**Directions**
Set each line of the records down again exactly, please.

**Record extracts**
--*--
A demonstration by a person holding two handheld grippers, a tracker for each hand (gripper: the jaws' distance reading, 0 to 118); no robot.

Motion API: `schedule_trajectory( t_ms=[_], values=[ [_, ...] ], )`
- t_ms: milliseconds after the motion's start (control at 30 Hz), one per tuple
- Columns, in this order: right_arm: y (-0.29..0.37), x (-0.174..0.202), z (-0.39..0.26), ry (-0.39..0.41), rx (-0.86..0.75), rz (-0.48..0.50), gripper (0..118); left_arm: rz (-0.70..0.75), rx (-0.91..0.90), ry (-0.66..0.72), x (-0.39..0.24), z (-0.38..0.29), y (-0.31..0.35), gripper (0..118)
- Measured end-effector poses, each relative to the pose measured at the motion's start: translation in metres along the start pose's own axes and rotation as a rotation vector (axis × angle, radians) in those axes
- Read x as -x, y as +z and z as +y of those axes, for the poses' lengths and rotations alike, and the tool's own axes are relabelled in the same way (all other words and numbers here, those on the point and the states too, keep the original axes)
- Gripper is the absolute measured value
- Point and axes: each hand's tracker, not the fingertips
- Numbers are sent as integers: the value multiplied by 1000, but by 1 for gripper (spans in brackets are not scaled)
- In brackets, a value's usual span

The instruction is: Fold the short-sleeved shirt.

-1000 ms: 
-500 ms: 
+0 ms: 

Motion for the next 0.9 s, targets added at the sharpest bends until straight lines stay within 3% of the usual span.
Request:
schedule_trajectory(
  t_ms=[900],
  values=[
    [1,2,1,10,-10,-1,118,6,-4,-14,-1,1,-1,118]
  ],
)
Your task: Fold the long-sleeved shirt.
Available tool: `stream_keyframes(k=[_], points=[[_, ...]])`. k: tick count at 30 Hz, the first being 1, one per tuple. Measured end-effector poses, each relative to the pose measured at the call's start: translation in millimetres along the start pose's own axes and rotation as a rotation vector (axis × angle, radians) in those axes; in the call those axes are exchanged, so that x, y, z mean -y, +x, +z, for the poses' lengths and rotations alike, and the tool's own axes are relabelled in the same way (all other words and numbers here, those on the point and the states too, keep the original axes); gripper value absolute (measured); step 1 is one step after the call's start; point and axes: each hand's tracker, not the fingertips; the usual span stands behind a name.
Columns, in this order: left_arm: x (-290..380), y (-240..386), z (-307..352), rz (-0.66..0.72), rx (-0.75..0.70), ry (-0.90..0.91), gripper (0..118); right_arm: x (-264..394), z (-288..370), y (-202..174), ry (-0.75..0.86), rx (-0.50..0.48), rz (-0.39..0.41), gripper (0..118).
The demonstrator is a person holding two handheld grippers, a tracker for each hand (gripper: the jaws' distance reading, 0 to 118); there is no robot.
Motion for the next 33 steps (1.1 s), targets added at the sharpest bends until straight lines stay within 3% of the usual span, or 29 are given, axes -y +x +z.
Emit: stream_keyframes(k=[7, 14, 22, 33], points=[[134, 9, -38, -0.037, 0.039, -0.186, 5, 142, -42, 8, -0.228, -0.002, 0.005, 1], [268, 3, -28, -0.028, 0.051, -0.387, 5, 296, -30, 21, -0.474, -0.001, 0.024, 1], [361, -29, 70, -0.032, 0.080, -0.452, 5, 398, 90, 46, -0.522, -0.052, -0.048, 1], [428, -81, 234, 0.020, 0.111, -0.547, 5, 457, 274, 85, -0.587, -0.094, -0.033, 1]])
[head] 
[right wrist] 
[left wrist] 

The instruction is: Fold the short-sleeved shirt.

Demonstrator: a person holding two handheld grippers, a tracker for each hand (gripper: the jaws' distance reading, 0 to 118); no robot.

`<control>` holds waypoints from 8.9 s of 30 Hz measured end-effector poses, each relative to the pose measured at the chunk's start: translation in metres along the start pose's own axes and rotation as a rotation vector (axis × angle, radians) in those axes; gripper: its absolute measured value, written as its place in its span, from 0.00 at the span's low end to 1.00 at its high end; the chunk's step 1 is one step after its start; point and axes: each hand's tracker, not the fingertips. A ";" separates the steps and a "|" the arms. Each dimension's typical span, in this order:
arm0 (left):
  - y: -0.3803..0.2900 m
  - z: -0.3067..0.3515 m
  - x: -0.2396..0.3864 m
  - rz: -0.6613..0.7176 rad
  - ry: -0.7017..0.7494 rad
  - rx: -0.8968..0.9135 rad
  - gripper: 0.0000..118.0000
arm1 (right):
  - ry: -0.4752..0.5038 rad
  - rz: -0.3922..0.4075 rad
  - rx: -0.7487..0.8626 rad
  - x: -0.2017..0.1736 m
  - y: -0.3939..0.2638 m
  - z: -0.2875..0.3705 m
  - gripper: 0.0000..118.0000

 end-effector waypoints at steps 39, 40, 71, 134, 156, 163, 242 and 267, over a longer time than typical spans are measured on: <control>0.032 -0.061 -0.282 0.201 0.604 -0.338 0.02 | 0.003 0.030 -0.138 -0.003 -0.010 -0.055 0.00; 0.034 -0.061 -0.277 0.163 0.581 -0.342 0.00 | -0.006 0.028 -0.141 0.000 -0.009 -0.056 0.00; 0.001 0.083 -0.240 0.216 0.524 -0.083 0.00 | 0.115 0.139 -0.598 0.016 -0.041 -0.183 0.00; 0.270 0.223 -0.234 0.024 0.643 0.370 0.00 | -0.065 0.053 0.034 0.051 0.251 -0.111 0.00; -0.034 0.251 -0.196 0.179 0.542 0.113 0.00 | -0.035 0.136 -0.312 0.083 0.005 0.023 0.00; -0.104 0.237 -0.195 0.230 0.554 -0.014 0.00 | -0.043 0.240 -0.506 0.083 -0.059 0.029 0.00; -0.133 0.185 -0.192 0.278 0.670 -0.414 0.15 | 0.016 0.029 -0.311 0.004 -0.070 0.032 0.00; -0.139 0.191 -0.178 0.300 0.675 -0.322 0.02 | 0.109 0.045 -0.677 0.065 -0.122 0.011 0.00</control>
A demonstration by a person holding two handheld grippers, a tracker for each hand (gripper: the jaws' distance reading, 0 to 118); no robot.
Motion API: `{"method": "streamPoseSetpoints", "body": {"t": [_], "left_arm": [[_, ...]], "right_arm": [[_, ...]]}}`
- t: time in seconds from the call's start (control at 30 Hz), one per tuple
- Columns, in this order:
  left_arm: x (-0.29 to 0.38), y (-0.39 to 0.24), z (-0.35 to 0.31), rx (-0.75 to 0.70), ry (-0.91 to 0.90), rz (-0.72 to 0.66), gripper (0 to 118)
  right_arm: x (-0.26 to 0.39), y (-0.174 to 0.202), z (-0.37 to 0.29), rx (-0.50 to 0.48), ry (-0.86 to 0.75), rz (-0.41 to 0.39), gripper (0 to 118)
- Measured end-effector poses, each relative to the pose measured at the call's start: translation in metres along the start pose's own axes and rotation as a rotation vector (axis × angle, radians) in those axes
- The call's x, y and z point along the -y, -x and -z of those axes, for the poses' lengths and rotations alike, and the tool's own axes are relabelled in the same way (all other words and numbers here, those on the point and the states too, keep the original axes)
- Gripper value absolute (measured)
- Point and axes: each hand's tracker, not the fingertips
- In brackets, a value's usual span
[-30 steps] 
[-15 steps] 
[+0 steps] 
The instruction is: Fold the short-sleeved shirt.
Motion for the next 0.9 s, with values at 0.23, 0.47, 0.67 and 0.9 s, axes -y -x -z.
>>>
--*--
**Exercise response**
A demonstration by a person holding two handheld grippers, a tracker for each hand (gripper: the jaws' distance reading, 0 to 118); no robot.

Motion API: `schedule_trajectory( t_ms=[_], values=[ [_, ...] ], )`
- t_ms: milliseconds after the motion's start (control at 30 Hz), one per tuple
- Columns, in this order: right_arm: y (-0.29..0.37), x (-0.174..0.202), z (-0.39..0.26), ry (-0.39..0.41), rx (-0.86..0.75), rz (-0.48..0.50), gripper (0..118); left_arm: rz (-0.70..0.75), rx (-0.91..0.90), ry (-0.66..0.72), x (-0.39..0.24), z (-0.38..0.29), y (-0.31..0.35), gripper (0..118)
- Measured end-effector poses, each relative to the pose measured at the motion's start: translation in metres along the start pose's own axes and rotation as a rotation vector (axis × angle, radians) in those axes
- Read x as -x, y as +z and z as +y of those axes, for the poses' lengths and rotations alike, and the tool's own axes are relabelled in the same way (all other words and numbers here, those on the point and the states too, keep the original axes)
- Gripper is the absolute measured value
- Point and axes: each hand's tracker, not the fingertips
- Numbers are sent as integers: the value multiplied by 1000, but by 1 for gripper (spans in brackets are not scaled)
- In brackets, a value's usual span

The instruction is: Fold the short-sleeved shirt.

-1000 ms: 
-500 ms: 
+0 ms: 

Motion for the next 0.9 s, targets added at the sharpest bends until straight lines stay within 3% of the usual span.
Request:
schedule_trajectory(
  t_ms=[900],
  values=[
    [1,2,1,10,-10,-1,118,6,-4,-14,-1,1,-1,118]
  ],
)
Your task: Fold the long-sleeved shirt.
Available tool: `stream_keyframes(k=[_], points=[[_, ...]])`. k: tick count at 30 Hz, the first being 1, one per tuple. Measured end-effector poses, each relative to the pose measured at the call's start: translation in millimetres along the start pose's own axes and rotation as a rotation vector (axis × angle, radians) in those axes; in the call those axes are exchanged, so that x, y, z mean -y, +x, +z, for the poses' lengths and rotations alike, and the tool's own axes are relabelled in the same way (all other words and numbers here, those on the point and the states too, keep the original axes); gripper value absolute (measured); step 1 is one step after the call's start; point and axes: each hand's tracker, not the fingertips; the usual span stands behind a name.
Columns, in this order: left_arm: x (-290..380), y (-240..386), z (-307..352), rz (-0.66..0.72), rx (-0.75..0.70), ry (-0.90..0.91), gripper (0..118); right_arm: x (-264..394), z (-288..370), y (-202..174), ry (-0.75..0.86), rx (-0.50..0.48), rz (-0.39..0.41), gripper (0..118).
The demonstrator is a person holding two handheld grippers, a tracker for each hand (gripper: the jaws' distance reading, 0 to 118); there is no robot.
Motion for the next 33 steps (1.1 s), targets added at the sharpest bends until straight lines stay within 3% of the usual span, or 29 are given, axes -y +x +z.
Emit: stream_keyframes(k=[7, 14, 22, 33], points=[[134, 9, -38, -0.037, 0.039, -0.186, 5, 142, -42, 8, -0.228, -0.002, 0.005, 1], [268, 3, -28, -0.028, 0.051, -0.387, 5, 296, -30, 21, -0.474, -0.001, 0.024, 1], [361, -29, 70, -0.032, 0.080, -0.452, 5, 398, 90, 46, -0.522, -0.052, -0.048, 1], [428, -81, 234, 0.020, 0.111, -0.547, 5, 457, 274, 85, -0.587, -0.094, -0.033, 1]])
[head] 
[right wrist] 
[left wrist] 

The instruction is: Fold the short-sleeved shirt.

Demonstrator: a person holding two handheld grippers, a tracker for each hand (gripper: the jaws' distance reading, 0 to 118); no robot.

`<control>` holds waypoints from 8.9 s of 30 Hz measured end-effector poses, each relative to the pose measured at the chunk's start: translation in metres along the start pose's own axes and rotation as a rotation vector (axis × angle, radians) in those axes; gripper: its absolute measured value, written as its place in its span, from 0.00 at the span's low end to 1.00 at its high end; the chunk's step 1 is one step after its start; point and axes: each hand's tracker, not the fingertips. A ";" separates the steps and a "|" the arms. Each dimension's typical span, in this order:
arm0 (left):
  - y: -0.3803..0.2900 m
  - z: -0.3067..0.3515 m
  - x: -0.2396..0.3864 m
  - rz: -0.6613..0.7176 rad
  - ry: -0.7017..0.7494 rad
  - rx: -0.8968..0.9135 rad
  - gripper: 0.0000..118.0000
arm1 (right):
  - ry: -0.4752..0.5038 rad
  - rz: -0.3922..0.4075 rad
  - rx: -0.7487..0.8626 rad
  - x: -0.2017..0.1736 m
  - y: -0.3939..0.2638 m
  - z: -0.2875..0.3705 m
  - gripper: 0.0000..118.0000

 end-effector waypoints at steps 39, 40, 71, 134, 156, 163, 242 and 267, over a longer time than typical spans are measured on: <control>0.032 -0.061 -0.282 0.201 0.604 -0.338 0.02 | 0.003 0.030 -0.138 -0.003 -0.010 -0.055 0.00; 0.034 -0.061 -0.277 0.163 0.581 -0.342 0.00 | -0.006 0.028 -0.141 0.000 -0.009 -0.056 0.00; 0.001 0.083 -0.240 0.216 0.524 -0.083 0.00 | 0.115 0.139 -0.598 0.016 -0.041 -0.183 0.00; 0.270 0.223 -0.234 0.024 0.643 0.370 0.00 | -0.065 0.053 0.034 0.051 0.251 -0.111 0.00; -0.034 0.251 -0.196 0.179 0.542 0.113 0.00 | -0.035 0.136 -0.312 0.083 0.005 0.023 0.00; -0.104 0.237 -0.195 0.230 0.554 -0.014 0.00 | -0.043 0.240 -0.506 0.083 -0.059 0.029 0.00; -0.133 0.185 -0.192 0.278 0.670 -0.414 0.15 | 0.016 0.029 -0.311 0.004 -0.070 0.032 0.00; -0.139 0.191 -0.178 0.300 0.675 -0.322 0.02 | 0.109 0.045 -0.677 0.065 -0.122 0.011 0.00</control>
A demonstration by a person holding two handheld grippers, a tracker for each hand (gripper: the jaws' distance reading, 0 to 118); no robot.
Motion API: `{"method": "streamPoseSetpoints", "body": {"t": [_], "left_arm": [[_, ...]], "right_arm": [[_, ...]]}}`
- t: time in seconds from the call's start (control at 30 Hz), one per tuple
- Columns, in this order:
  left_arm: x (-0.29 to 0.38), y (-0.39 to 0.24), z (-0.35 to 0.31), rx (-0.75 to 0.70), ry (-0.91 to 0.90), rz (-0.72 to 0.66), gripper (0 to 118)
  right_arm: x (-0.26 to 0.39), y (-0.174 to 0.202), z (-0.37 to 0.29), rx (-0.50 to 0.48), ry (-0.86 to 0.75), rz (-0.41 to 0.39), gripper (0 to 118)
- Measured end-effector poses, each relative to the pose measured at the call's start: translation in metres along the start pose's own axes and rotation as a rotation vector (axis × angle, radians) in those axes
- The call's x, y and z point along the -y, -x and -z of those axes, for the poses' lengths and rotations alike, and the tool's own axes are relabelled in the same way (all other words and numbers here, those on the point and the states too, keep the original axes)
- Gripper value absolute (measured)
- Point and axes: each hand's tracker, not the fingertips
- In brackets, a value's usual span
[-30 steps] 
[-15 steps] 
[+0 steps] 
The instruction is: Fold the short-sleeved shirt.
Motion for the next 0.9 s, with values at 0.23, 0.47, 0.67 and 0.9 s, axes -y -x -z.
>>>

This finishes the output.